From Pitches in Asia - Dispatched JFA-certified instructor report vol.9: KAWAMOTO Naoko, the Coach of the Maldives Women’s National Team
16 September 2015
Life in the Maldives
In the Maldives, 99% of the population is Muslim and the life here is based on prayer time that is held 5 times a day. Businesses and schools start from Sundays and their weekend is on Fridays and Saturdays. Fridays are special prayer days for them and the number of male worshippers is large enough to close the streets. When I saw this for the first time, I was very surprised and I felt that I am in a Muslim country.
Since English is used for all classes from elementary school education, school children speak English in their daily conversation and use their mother tongue “Dhivehi” only at home. They have many chances to meet various cultures through a variety of ways such as Korean and Indian music, Japanese and American cartoons, and English football.
However there are many things that even secondary school age children have never experienced such as overground and underground trains, bullet train journeys, playing in the mountains, rivers, and lakes, visiting any zoos, and touching snow.
In the case of girls, there are many female players who are embarrassed to do some exercises such as hip joint stretches and leapfrogging since they require opening their legs. The male National Football Team is very popular here and everybody in the country supports the team when it comes to any National Team match.
Women’s Football in the Maldives
Currently, I work for the U-14 Women’s National Team as well as the National Team. Most of the U-14 players only have 1-2 years of football experience and what we do for them are training and game sessions to improve their basic fitness and football skills.
Being a “Coach of the National Team” is my first challenge, and I have worked for this getting support from the players, the coaching staff members, the Football Association of Maldives, and the Maldives Olympic Committee. Since I took up the role as the coach, the players have changed and now pay attention to discipline and the rules, and they have also started to understand more about certain attitudes and mentalities required as squad members.
Now they have improved their skills, the level of understanding of tactics and they can make more scoring opportunities. The whole level of the team is becoming higher and higher; with more positive motivation to join in the training sessions, but we still have issues such as physical fitness, 1-on-1 play, and enhancing the internal competition for places on the team.
The Maldives Women’s National Team was launched in 2003 and this is their 13th year. In 2015, when I became the coach, the team got their first victory in an official match at the South Asian Football Federation Women’s Championship. Since then the team has had increased national interest and there is more awareness of women playing football.
It would be good if I could work for encouraging women’s football to be a popular sport in the Maldives by increasing the number of players here; I would like to work for preparing a good training environment for young players including children. We also think about launching a Women’s Football League sometime in the future.
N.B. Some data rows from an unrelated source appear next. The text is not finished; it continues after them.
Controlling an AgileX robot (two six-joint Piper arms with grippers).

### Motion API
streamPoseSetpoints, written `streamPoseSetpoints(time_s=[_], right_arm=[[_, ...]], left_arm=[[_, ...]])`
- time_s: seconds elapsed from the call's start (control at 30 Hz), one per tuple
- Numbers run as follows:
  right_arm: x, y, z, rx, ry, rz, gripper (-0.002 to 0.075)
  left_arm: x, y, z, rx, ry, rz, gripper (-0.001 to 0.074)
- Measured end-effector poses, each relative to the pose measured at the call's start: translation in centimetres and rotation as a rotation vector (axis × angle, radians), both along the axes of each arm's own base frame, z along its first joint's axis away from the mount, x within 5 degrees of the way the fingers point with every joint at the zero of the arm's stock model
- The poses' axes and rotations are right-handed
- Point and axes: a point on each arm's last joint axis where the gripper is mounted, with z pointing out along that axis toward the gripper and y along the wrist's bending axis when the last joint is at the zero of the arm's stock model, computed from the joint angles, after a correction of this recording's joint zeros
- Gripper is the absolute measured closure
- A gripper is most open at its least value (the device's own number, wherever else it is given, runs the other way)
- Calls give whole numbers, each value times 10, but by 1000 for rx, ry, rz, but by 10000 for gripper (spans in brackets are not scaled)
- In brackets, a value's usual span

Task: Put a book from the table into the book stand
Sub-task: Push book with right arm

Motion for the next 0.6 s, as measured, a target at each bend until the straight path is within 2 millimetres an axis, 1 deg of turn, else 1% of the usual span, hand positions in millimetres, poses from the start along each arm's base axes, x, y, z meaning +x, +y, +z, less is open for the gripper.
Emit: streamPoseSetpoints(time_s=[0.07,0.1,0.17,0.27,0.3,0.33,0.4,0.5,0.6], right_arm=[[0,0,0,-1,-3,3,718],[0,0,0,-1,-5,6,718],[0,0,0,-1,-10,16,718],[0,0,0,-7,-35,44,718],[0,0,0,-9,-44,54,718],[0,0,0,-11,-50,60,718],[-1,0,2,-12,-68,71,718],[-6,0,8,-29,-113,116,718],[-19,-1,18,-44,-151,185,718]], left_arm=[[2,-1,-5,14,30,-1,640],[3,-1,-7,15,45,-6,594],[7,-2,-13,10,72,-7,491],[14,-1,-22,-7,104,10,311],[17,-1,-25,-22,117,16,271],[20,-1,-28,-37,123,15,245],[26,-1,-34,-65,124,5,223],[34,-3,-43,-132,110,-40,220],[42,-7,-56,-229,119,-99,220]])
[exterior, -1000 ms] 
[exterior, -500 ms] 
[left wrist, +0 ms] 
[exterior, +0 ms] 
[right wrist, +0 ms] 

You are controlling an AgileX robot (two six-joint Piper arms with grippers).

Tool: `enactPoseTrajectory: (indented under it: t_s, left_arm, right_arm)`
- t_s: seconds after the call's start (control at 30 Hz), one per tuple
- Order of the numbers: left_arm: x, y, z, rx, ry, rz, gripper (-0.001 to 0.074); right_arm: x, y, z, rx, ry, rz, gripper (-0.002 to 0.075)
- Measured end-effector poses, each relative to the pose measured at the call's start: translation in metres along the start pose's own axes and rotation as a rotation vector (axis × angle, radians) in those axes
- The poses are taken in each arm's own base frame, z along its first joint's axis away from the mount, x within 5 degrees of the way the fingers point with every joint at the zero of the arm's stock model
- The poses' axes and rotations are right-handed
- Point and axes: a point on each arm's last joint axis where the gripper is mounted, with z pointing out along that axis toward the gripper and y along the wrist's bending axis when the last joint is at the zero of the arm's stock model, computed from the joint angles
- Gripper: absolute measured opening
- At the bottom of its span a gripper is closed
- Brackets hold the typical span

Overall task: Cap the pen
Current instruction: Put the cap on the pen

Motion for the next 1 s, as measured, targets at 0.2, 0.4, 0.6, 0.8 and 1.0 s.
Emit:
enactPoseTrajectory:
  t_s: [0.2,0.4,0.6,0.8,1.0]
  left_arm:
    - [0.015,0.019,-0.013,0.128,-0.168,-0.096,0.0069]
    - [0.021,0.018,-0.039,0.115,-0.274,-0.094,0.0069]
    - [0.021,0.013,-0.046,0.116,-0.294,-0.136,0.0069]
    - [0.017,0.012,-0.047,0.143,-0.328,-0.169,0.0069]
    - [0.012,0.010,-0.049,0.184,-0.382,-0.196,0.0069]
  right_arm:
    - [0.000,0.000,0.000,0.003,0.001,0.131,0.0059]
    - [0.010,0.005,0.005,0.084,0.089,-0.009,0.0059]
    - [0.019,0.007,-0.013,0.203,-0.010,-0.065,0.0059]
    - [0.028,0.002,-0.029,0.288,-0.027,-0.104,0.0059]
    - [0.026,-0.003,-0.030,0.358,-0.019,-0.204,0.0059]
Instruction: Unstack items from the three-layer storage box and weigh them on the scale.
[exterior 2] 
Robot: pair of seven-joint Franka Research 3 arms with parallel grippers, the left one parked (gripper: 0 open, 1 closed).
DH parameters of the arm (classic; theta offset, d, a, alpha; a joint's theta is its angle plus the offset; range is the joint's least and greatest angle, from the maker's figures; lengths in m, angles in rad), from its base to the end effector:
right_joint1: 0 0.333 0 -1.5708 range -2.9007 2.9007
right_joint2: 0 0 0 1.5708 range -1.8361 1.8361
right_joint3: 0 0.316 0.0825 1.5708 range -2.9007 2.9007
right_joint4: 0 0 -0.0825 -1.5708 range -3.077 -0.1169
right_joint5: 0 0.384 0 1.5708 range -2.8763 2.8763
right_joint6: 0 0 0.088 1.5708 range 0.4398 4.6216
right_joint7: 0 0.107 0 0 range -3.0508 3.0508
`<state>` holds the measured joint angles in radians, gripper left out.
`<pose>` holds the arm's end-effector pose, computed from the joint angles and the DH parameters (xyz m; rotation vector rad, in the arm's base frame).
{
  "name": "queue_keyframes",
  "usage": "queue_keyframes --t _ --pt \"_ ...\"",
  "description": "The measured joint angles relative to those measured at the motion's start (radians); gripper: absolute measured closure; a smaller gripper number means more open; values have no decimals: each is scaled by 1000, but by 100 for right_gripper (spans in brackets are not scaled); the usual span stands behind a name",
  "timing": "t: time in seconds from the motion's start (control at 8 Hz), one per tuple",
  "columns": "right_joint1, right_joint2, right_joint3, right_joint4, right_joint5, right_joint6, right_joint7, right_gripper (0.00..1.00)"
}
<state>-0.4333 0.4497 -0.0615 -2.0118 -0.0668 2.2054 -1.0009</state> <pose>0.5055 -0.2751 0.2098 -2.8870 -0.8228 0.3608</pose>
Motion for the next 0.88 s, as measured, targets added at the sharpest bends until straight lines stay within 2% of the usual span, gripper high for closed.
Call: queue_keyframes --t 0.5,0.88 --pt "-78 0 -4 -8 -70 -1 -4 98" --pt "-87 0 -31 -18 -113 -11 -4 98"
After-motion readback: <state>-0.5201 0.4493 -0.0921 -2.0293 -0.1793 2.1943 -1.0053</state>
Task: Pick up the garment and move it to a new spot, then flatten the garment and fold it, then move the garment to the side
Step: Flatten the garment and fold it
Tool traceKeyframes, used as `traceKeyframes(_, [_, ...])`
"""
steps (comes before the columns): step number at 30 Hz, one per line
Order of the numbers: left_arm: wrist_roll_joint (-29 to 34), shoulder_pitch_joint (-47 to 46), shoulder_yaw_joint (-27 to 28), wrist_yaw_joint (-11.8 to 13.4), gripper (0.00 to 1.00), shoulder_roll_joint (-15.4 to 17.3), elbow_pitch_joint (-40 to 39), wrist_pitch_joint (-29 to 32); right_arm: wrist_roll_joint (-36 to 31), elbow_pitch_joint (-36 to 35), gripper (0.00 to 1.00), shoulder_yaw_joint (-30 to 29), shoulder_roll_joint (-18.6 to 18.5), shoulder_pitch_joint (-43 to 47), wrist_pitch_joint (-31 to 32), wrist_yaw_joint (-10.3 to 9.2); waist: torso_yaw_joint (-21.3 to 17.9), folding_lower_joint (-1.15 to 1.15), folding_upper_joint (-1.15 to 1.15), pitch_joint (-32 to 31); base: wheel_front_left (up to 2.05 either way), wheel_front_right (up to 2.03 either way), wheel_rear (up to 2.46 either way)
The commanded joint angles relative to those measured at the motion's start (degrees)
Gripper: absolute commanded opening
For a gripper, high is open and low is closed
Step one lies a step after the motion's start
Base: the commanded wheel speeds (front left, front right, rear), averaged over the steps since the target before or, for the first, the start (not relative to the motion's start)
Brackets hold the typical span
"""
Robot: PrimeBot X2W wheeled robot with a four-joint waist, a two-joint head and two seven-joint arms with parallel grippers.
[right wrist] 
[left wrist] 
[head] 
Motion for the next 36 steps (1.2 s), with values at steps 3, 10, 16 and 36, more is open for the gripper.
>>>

This is not something I can do on my own, so I would like to discuss and work well with the staff of the Football Association of Maldives.
A message for women’s instructors who want to work abroad
In March 2014, I had a chance to meet with many women’s coaches through participating in the “JFA Women's International Coaching Course 2014” which was held at J-GREEN Sakai, and I was able to share information about women’s football in Asian countries. That changed my interest.
To be honest, I got to know about women’s football in the Maldives at that time. A few months after the course, JFA offered me a short-term mission in the Maldives for the South Asian Football Federation Women’s Championship and my challenge in the Maldives started with support from my family.
In Asia, there is a lot of demand for female coaches/instructors and there are chances to work abroad for any Japanese female coaches. To get the chance, you need to take responsibility for whatever you decide to do, and to study English, making every day count and preparing well for the chance since you never know when it will come to you, and sharing passionately with your family and other people about what you think and do for football and talking about your dream, will be helpful to get support. Coaching experience outside of Japan will be beneficial for Japan’s football in the future. I deeply hope that a large number of female instructors rise to the challenge of this role.